The British people has spoken! And they have said "Ummm…"
With no overall winner in the British General Election, negotiations as to which political parties will form the next British government have continued through the weekend. Nick Clegg of the Liberal Democrats has continued to be a pricktease to both Still-Hanging-on-as-Prime-Minister Gordon Brown of the Labour Party and Leader-of-the-Opposition-But-We-Got-More-Votes-than-Brown David Cameron of the Conservative Party.

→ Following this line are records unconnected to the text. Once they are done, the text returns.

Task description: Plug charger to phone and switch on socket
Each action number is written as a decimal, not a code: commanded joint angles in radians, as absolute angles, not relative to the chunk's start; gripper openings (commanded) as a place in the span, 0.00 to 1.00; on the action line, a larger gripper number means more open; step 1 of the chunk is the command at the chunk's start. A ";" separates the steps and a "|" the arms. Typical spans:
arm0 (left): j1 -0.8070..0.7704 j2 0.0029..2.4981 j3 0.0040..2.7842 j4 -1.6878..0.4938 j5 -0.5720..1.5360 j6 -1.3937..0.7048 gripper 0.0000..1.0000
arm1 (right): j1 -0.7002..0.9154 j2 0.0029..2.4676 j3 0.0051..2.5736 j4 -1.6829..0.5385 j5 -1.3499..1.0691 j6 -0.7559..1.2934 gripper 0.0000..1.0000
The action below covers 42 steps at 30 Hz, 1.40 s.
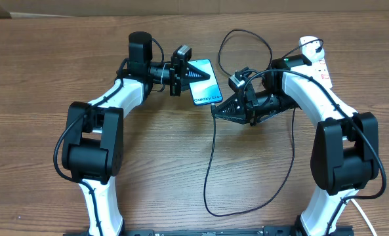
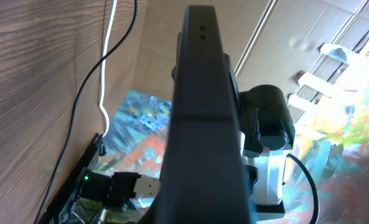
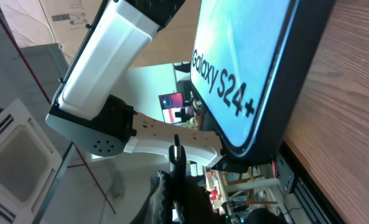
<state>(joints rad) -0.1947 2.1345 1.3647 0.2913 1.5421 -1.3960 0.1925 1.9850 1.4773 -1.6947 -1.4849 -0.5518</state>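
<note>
The phone (image 1: 204, 82), screen lit blue and reading Galaxy S24+, lies tilted on the table, and my left gripper (image 1: 191, 71) is shut on its far end. In the left wrist view the phone (image 2: 202, 118) is a dark edge filling the middle. My right gripper (image 1: 216, 110) sits at the phone's near end, shut on the black charger plug (image 3: 177, 148). The plug's tip stands free, a little left of the phone's (image 3: 246, 68) lower edge. The black cable (image 1: 208, 164) hangs from the plug and loops round to the white socket strip (image 1: 317, 63).
The cable (image 1: 246, 39) makes a second loop behind the phone, near the cardboard wall at the back. The socket strip lies at the far right behind my right arm. Bare wooden table (image 1: 37, 78) lies to the left and in front.
My right gripper has shifted slightly right and turned. In its wrist view the phone was edge-on straight ahead; now its screen faces the camera, to the right of the plug. The left gripper is unchanged.
All along my left gripper held the phone's far end without moving. My right gripper, shut on the plug, stayed at the phone's near end, with the phone edge-on before it at each earlier moment. Now it has turned and the plug tip stands beside the lower edge.
</note>
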 commanded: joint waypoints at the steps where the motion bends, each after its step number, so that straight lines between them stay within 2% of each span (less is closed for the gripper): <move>1: -0.189 2.134 1.377 0.293 1.582 -1.422 0.04 | 0.203 1.958 1.499 -1.694 -1.490 -0.546 0.04; 8: -0.191 2.134 1.377 0.293 1.581 -1.437 0.04 | 0.249 1.958 1.499 -1.665 -1.520 -0.492 0.04; 26: -0.189 2.134 1.377 0.294 1.581 -1.436 0.04 | 0.206 1.958 1.498 -1.515 -1.475 -0.282 0.04; 42: -0.189 2.134 1.377 0.294 1.582 -1.448 0.04 | 0.208 1.958 1.498 -1.512 -1.463 -0.268 0.04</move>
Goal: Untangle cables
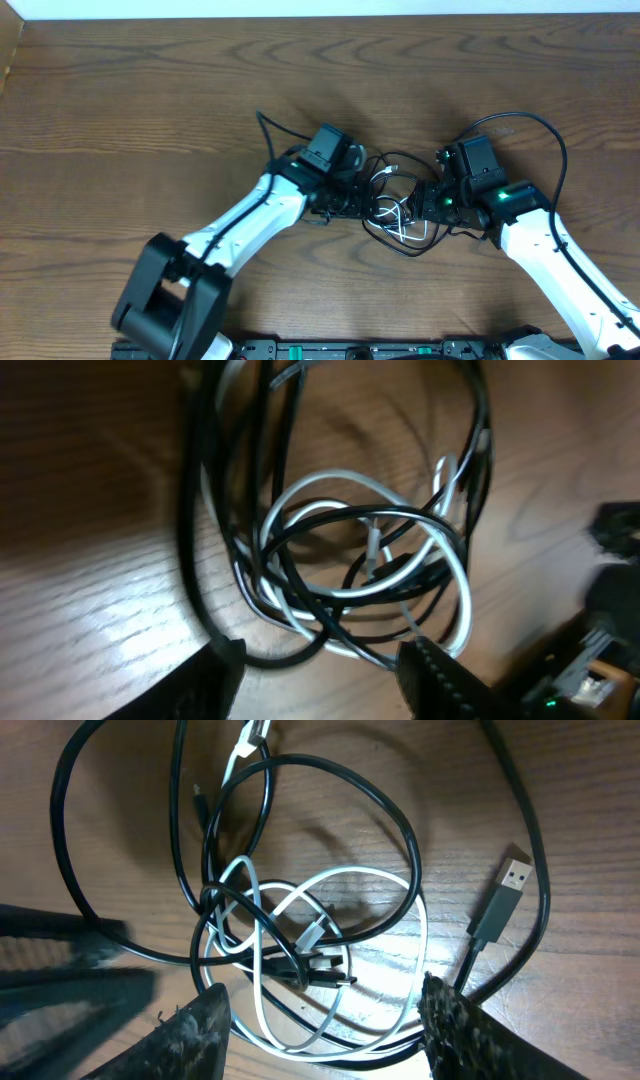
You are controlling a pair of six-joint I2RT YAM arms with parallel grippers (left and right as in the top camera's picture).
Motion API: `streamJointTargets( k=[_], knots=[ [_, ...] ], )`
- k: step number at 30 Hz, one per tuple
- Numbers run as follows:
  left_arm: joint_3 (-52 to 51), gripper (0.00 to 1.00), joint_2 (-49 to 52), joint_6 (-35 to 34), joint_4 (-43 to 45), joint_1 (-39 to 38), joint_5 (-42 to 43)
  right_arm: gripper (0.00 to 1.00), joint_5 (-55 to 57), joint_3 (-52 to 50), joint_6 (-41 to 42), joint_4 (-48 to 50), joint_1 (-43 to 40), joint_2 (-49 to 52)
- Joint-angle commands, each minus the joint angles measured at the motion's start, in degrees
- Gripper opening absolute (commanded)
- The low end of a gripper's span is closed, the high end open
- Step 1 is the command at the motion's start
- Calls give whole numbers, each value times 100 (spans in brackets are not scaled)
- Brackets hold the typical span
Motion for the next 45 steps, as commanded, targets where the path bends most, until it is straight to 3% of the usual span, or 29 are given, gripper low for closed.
streamJointTargets(
  k=[1, 2, 3, 8, 22, 29, 37, 45],
  knots=[
    [-28, 34, 243, -11, 83, -68, 35, 58, -72, 26, -103, 0, -22, -26],
    [-28, 11, 249, -7, 101, -59, 33, 59, -81, 26, -105, -11, -20, -26],
    [-20, 8, 238, -4, 118, -39, 35, 59, -79, 26, -105, -11, -15, -26],
    [131, 7, 24, 11, 105, 153, 190, 63, -81, 26, -105, 20, -11, -26],
    [273, 7, -1604, -26, 210, 264, 407, 63, -223, 24, -105, 616, 380, -24],
    [273, 7, -1974, -142, 216, 264, 922, 46, 452, 24, -96, 1056, 527, 55],
    [273, 7, -2026, -446, 763, 267, 1816, 46, 627, 24, -61, 1578, 527, 654],
    [273, 7, -2026, -398, 789, 267, 1574, 38, 334, 24, -17, 1526, 527, 1322]
  ],
)
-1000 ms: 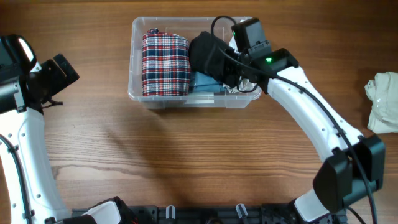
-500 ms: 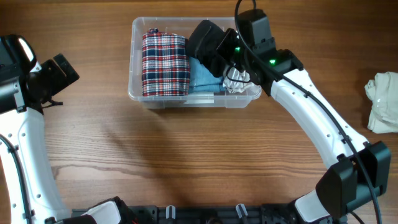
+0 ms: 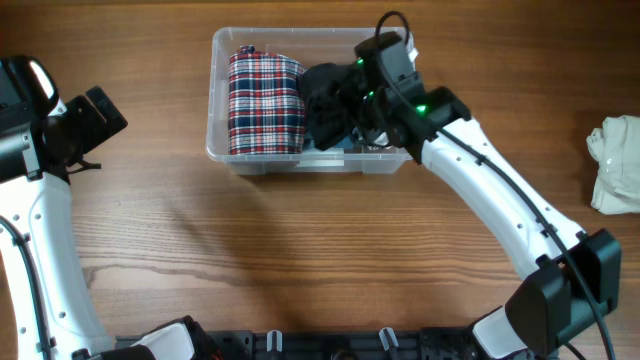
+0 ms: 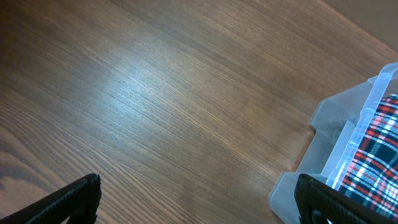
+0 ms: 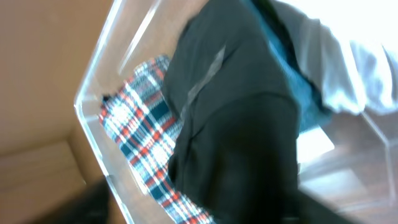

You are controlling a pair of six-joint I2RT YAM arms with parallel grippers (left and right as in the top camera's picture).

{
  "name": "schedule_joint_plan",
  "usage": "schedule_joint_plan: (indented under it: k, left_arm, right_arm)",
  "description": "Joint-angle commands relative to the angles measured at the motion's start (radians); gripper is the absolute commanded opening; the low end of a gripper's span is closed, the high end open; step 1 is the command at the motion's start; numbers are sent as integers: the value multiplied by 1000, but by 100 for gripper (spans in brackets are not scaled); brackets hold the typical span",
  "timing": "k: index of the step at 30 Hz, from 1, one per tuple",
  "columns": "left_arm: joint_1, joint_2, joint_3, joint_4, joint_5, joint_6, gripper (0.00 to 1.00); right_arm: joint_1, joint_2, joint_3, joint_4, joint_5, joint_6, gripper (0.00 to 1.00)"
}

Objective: Pack container
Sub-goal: 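Push the black garment down into the gap with the right gripper, then move the right gripper to the cream garment and grasp it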

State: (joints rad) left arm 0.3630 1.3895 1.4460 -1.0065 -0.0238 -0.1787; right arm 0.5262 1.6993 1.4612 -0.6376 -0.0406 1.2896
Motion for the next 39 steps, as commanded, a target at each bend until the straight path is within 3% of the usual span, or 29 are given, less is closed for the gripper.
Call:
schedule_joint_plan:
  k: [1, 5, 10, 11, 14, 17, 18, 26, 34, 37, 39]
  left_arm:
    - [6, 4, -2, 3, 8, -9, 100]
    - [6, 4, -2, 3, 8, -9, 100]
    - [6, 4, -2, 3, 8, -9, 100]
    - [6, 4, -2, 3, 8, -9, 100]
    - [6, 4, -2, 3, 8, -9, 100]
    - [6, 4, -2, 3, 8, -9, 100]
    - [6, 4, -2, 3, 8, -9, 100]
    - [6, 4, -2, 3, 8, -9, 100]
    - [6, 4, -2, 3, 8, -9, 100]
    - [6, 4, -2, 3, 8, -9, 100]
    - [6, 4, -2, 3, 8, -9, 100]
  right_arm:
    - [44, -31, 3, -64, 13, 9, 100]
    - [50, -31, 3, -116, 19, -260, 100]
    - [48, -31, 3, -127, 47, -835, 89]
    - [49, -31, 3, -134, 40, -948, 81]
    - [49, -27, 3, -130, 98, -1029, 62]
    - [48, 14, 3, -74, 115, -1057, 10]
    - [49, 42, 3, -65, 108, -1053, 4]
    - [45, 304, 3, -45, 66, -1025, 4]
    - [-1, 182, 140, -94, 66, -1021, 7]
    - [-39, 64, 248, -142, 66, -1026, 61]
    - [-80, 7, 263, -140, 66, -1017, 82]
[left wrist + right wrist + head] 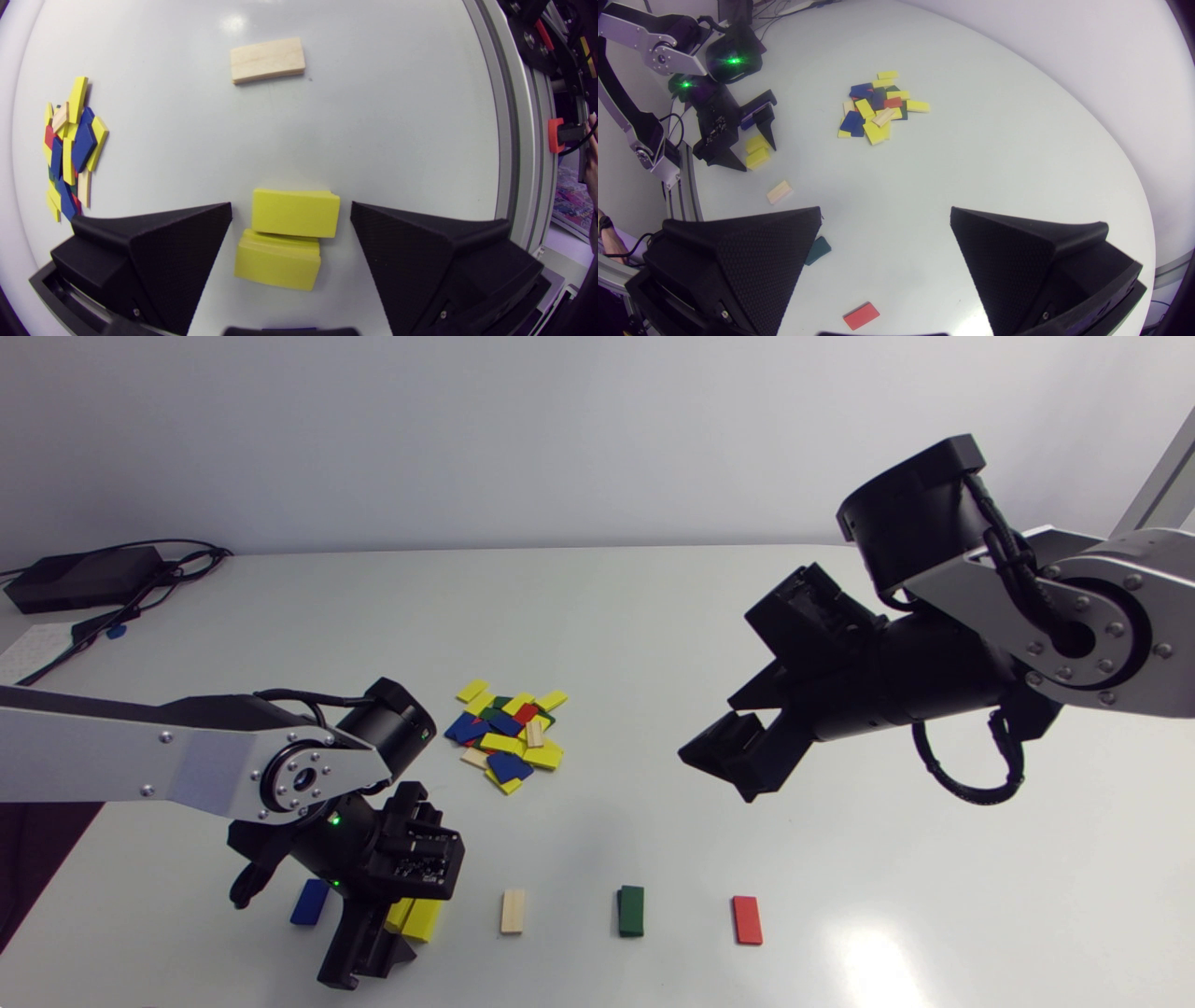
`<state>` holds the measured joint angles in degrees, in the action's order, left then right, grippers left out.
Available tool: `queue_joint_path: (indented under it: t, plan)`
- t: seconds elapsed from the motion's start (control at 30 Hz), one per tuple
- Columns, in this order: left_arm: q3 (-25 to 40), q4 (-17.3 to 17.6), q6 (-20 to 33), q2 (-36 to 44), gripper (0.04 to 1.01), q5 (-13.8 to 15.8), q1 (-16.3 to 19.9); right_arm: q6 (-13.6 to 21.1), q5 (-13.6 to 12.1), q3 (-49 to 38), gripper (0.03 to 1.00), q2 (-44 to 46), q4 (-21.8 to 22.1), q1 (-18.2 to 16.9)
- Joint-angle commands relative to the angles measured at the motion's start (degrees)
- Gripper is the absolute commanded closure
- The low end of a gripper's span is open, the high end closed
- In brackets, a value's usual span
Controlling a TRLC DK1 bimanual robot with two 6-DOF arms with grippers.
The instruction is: Take domino bricks one by one from the mixed stack on the table and place each onto the existing stack of the same color.
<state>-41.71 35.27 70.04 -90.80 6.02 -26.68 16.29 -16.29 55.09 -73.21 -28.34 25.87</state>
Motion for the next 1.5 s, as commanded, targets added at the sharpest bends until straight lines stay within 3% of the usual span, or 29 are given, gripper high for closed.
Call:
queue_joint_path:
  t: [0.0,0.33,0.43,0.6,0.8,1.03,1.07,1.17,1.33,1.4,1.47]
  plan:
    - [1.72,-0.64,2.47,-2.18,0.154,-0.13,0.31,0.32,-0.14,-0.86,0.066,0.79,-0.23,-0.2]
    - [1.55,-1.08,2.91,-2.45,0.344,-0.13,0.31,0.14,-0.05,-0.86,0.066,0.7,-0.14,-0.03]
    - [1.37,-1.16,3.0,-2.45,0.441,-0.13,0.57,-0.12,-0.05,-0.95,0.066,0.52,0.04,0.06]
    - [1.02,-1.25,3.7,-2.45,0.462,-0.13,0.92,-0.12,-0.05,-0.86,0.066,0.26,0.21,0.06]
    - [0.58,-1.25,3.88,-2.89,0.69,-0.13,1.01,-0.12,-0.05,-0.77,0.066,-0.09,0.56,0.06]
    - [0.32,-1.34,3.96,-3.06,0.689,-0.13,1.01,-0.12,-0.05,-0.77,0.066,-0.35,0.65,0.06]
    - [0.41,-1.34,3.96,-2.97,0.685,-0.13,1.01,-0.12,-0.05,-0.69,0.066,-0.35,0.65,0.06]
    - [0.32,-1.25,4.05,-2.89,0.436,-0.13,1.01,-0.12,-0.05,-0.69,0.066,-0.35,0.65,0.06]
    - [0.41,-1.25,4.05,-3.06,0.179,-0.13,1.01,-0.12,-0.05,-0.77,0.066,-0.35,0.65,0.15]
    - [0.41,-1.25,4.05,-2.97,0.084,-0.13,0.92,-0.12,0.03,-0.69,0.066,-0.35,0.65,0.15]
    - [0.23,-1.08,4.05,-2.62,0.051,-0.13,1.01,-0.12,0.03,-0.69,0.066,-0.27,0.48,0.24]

Those are the official titles, by the way, Oh yes.
So as we are a government-less country, chimney sweeps have taken to the streets in a battle with boisterous soccer fans, rising around on red double decker buses, and brandishing their unset, un-whitened teeth, while Lily Allen, Sir Michael Cain, Paul McCartney, David Beckham and any other Brits you may have vaguely heard of try to keep order. Or something like that. Look, I can fight against stereotypes, but sometimes you’ve just got to go with them.
But the real battle isn’t amongst the politicians deciding who to get into bed with and just how much they are prepared to pay for a Legislation Passing Hand Shandy, but amongst the political pundits — you know, the people who know what’s really going on. Or at least say they do.
Right wing magazine The Spectator’s Fraser Nelson knows that the Lib Dems have agreed to vote for Conservative cost-cutting measures, in return for seats on the executive body, the Cabinet, chosen by a David Cameron prime minister, creating a Con-Lib Pact.
But a deal may need more than that. Gary Gibbon of Channel 4 News was told by a Conservative MP involved with the negotiations with the Liberal Democrats, "We feel the hand of history on our gonads, squeezing very hard."
Ian Kirby of the News of the World is informed that Gordon Brown will be resigning as Prime Minister with now-ex-ministers Ed Balls and David Milliband launching their Labour leadership bids.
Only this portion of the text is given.